Sunday, March 11, 2012

Computing vs mathematical derivation


The impact of computing in various part of our life is obvious.  Impacts originating from data analytical applications are probably less directly visible but surely not less important.  This is especially true in recent years where hardware allows the possibility of acquiring huge data volume, processing them with complex algorithm (machine learning) and finding pattern or solving complex non-deterministic problem.  It can literally change how research is conducted, a sort of shift in the way we make science and solve analytical problem.   This is coined with terms like Data Science revolution and described in various interesting publications like the 4th paradigm book and Data Science introduction.

We also have been able to do simulation on random process for a long time, but things got even simpler with the advent of interpreted programming language like Python.   In this post, I try to illustrate how to leverage simple programming to solve probability-based problem.    I was inspired in doing this after watching Statistics without the agonizing pain video.   In this video John Rauser is comparing the "painful" traditional way of doing statistical theory vs the computation way with simulation and permutation test.   Both ways find the same conclusion to a statistical hypothesis test, but arguably one is much simpler... this video is quite entertaining and offer a very compelling case to learn Python!

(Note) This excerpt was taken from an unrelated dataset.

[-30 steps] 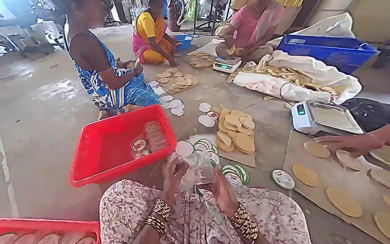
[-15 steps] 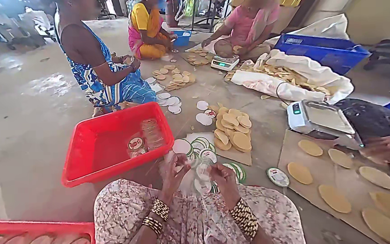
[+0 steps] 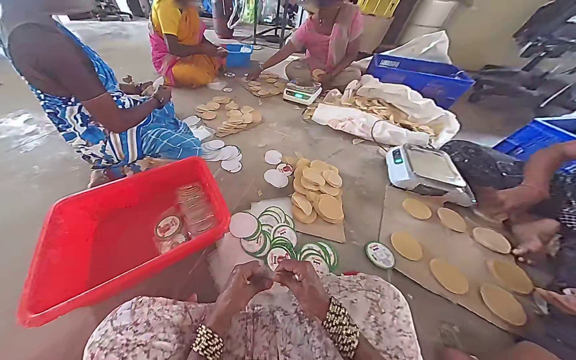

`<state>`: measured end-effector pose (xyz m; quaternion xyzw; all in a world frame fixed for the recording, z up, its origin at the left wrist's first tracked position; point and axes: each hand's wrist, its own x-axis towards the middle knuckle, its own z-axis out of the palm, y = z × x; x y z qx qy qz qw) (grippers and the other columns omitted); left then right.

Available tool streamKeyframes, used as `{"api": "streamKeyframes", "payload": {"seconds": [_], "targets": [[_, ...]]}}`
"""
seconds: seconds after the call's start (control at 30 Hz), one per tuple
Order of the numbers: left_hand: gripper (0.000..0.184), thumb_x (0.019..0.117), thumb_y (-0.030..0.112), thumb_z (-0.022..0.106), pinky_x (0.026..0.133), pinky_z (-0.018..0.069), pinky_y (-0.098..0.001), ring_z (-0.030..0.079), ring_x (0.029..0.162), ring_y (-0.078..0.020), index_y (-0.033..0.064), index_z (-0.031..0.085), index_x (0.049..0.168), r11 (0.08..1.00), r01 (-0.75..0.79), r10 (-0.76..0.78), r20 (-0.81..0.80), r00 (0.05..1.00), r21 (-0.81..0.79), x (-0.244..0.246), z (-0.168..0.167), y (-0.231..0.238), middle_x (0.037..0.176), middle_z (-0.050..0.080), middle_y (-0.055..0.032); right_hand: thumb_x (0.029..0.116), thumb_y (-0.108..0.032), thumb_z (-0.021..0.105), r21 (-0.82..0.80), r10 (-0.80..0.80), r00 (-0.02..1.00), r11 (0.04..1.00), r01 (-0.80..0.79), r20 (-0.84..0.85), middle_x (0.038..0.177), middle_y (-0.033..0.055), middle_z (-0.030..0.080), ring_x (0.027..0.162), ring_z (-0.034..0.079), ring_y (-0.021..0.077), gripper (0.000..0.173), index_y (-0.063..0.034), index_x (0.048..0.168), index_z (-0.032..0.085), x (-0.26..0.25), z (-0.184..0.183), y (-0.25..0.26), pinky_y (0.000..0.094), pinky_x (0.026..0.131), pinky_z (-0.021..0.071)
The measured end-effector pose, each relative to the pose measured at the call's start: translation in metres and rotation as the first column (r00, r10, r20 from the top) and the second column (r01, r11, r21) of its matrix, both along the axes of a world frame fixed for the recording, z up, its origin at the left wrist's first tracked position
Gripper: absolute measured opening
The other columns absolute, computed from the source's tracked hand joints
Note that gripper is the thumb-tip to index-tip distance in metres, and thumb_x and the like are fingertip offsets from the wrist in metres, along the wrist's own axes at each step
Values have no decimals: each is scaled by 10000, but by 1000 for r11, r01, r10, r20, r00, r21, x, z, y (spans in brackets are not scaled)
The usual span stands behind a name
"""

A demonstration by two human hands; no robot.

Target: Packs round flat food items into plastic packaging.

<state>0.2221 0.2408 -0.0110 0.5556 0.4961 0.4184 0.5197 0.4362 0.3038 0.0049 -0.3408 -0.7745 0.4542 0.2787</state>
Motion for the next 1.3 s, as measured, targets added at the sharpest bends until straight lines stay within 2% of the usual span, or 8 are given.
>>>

The power of computing coupled with some technical knowledge,  anyone could simulate a complex problem involving randomness (stochastic processes) without necessarily mastering the full probability and statistical theory.

Let's re-use some of the quizzes that you can find simply browsing google books.   From these quizzes, I found example where solutions are more easily, less easily or yet as easily obtained with computing versus exact mathematical derivation.  Of course, these are quite subjective and depending on one's ability in mastering each. 

1. Derivation equally easy

Let's look at problem 1.2:

1.2 A Tournament Problem
Ten players participate in the first round of a tennis tournament: 2 females and 8 males. Five single matches are fixed at random by successively drawing, without replacement, the names of all 10 players from an urn: the player drawn first plays against the one whose name comes up second, the third against the fourth, etc.

a. What is the probability that there will not be a single match involving two female players? Is this probability smaller, equal to, or larger than the corresponding probability with 20 females and 80 males? 


b. Try to answer the general case in which there are 2n players, of whom 2 k n are female. What is the probability p(k,n) that among the n matches there will not be a single one involving two female players?

Using Python, we see how easy we can "generate" an answer:


This returns:
Probability estimated from 100000 trials (group of 10) = 0.888890
Probability estimated from 100000 trials (group of 100)= 0.091830

Using 100K trials, answers will vary a bit (especially for group of 100 having a much larger input space) so we should probably capture this variation by estimating the standard deviation averaged over many experiments of many trials.   But the answer is close enough (as proved by the exact solution below) ... and available within seconds processing!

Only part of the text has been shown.